Sie auch? Dann können Sie sich gratulieren, denn es ergeht Ihnen wie fast allen börsennotierten Unternehmen, zahlreichen Parteien und Organisationen.
Jeder, der heute etwas von sich hält, hält sich für „gut aufgestellt“. Soll heißen, bestens (aus-)gerüstet für alles, was da kommen mag. Aber Vorsicht, wir befinden uns in einer späten Phase des Phrasendresch-Lebenszyklus: Was anfangs noch innovativ war und das Hinhören herausforderte, hat inzwischen einen etwas schalen Beigeschmack. Vergleichbar mit dem „Schritt in die richtige Richtung“ vor ca. drei Jahren lässt das „Aufgestelltsein“ heute niemanden mehr aufgeregt aufhorchen ob der kreativen Schöpfung.

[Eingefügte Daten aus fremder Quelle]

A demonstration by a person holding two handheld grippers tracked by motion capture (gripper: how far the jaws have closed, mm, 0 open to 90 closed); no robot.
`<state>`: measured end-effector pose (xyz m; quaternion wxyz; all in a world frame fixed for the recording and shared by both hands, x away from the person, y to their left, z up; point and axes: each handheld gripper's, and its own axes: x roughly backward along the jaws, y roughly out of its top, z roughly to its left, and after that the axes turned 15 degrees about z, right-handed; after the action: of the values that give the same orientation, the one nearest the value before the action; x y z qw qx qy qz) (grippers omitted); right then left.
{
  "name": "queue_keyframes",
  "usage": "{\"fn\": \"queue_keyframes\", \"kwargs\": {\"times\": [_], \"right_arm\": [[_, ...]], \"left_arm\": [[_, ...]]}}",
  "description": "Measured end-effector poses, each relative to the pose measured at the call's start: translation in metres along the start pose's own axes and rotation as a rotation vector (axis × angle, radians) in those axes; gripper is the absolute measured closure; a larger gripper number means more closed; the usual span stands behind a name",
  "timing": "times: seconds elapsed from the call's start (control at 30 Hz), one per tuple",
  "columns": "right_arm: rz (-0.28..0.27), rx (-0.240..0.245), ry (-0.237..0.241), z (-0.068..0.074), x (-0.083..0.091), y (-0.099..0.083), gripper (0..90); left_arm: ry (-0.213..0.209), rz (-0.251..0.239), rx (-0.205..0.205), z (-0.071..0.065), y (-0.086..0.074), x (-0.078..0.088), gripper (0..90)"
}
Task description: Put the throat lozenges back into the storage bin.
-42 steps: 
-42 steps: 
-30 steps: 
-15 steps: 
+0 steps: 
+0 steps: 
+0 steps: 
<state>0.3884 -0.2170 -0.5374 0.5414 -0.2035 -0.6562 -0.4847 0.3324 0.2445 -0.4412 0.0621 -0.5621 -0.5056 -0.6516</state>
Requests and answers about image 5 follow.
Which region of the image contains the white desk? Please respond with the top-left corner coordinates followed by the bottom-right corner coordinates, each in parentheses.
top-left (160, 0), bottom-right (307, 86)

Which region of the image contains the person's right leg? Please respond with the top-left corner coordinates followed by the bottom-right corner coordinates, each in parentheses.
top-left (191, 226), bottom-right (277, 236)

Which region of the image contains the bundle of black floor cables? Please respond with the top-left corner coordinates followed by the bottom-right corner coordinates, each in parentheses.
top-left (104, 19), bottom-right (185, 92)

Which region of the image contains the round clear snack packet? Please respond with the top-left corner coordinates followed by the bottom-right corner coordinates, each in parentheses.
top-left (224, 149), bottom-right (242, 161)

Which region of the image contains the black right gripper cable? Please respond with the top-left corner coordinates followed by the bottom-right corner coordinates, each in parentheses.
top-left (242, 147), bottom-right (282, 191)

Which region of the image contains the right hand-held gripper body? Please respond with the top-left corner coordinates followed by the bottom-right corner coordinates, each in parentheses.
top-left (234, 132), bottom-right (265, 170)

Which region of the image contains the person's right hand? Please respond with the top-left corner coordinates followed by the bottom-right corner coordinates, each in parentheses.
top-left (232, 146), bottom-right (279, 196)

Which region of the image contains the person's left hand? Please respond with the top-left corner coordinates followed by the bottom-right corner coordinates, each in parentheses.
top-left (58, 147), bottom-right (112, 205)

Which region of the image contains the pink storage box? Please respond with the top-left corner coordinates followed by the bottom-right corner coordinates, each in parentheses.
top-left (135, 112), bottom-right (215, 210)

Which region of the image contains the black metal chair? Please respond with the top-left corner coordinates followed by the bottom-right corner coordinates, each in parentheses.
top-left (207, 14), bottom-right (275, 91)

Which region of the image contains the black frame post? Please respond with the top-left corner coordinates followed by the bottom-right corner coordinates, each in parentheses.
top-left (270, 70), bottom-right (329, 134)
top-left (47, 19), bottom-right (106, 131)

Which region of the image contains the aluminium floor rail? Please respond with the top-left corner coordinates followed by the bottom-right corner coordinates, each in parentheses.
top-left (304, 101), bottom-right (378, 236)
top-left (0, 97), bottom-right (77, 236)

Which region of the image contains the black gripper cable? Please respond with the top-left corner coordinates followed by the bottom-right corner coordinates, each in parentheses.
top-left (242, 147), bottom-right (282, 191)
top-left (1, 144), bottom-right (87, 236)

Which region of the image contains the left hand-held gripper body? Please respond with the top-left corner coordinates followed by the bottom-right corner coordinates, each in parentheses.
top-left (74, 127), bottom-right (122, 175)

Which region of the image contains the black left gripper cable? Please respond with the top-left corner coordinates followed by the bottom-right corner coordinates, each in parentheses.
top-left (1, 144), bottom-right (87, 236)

Und noch mal Vorsicht: In der Schweiz ist „aufgestellt“ nichts anderes als gut gelaunt, unkompliziert, immer fröhlich – gut aufgestellt demnach ein eher ungebräuchlicher Superlativ.
Für die Idee zu diesem Sprachtipp danken wir herzlich einer Leserin aus Hannover, die einst angeblich – in den Augen eines Personalers – „zu breit aufgestellt“ war.